Peanut allergy is a common allergy among children. Approximately 0.6% of American children have a peanut allergy which means many parents need a strategy for safety while traveling with their allergic child.
From bag-checking charges and unexplained delays to rude fellow passengers and flight attendants who are having a bad day, flying can be a huge hassle. If you’re among the approximately 1 to 1.5 percent of Americans living with a peanut or tree nut allergy, boarding a commercial airplane can raise concerns that you might experience a rare in-flight reaction.
Coping with a peanut or tree nut allergy, however, doesn’t mean you – or your peanut- or tree nut-allergic child – have to forego the convenience of air travel. You can take steps to minimize your risk of having an allergic reaction while flying – and at least one study indicates that being proactive can make a positive difference in your travel experience.

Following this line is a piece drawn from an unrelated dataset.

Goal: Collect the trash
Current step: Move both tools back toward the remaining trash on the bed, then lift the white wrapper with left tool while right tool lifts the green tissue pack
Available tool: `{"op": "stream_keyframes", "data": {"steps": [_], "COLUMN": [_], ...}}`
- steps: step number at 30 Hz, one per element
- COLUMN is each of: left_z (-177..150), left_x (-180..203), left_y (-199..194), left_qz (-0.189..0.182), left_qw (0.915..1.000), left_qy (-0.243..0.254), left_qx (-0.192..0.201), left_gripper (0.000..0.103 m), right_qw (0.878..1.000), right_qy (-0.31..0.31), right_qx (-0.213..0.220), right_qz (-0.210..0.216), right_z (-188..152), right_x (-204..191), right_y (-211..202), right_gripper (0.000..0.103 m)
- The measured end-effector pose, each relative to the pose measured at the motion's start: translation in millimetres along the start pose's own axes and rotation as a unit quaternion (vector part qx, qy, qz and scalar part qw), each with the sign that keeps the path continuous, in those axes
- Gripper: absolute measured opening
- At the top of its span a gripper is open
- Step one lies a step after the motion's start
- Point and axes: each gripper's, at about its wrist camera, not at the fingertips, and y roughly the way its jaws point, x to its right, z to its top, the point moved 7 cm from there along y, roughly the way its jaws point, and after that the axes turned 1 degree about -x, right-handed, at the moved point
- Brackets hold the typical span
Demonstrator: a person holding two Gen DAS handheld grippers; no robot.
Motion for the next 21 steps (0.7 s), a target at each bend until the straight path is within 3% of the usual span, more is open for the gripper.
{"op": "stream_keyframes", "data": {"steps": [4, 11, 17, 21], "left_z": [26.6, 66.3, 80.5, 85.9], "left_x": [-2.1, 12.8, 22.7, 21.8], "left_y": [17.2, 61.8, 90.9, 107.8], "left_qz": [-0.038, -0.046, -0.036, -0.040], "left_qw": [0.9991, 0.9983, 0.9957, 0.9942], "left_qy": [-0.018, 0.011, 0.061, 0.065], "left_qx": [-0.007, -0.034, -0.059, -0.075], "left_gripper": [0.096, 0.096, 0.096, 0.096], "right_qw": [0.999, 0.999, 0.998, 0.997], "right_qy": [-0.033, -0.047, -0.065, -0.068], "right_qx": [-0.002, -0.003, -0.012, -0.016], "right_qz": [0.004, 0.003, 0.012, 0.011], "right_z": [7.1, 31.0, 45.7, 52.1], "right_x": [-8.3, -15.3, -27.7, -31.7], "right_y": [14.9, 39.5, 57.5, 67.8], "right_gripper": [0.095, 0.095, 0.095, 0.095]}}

The international study, published in the Journal of Allergy and Clinical Immunology-In Practice, found that peanut and nut-allergic travelers who took certain actions lessened their odds of a reported in-flight allergic reaction. The study’s lead author, allergist and pediatrician Dr. Matthew Greenhawt of the University of Michigan’s Food Allergy Center and C.S. Mott Children’s Hospital, is also a medical advisor to Kids With Food Allergies, a division of the Asthma and Allergy Foundation of America.
Peanut and tree nut allergic travelers can take steps to minimize the risk of a rare reaction while flying. Some of these steps include:
• When you get to your seat, use an antibacterial wipe to clean all surfaces you may touch, including the seat, arms and the tray table in front of you. This was another helpful action noted in the study. Some families also bring a sheet or blanket for a peanut- or tree-nut allergic child to sit on so he or she doesn’t come in contact with any allergens that prior passengers may have left behind.
• Don’t use airline pillows or blankets. This was yet another risk-reducing measure that the study noted which helped travelers reduce their risks of having an allergic reaction while flying. If you need these items for your flight, bring your own, so you can be sure to avoid allergens that may linger on airline-provided products.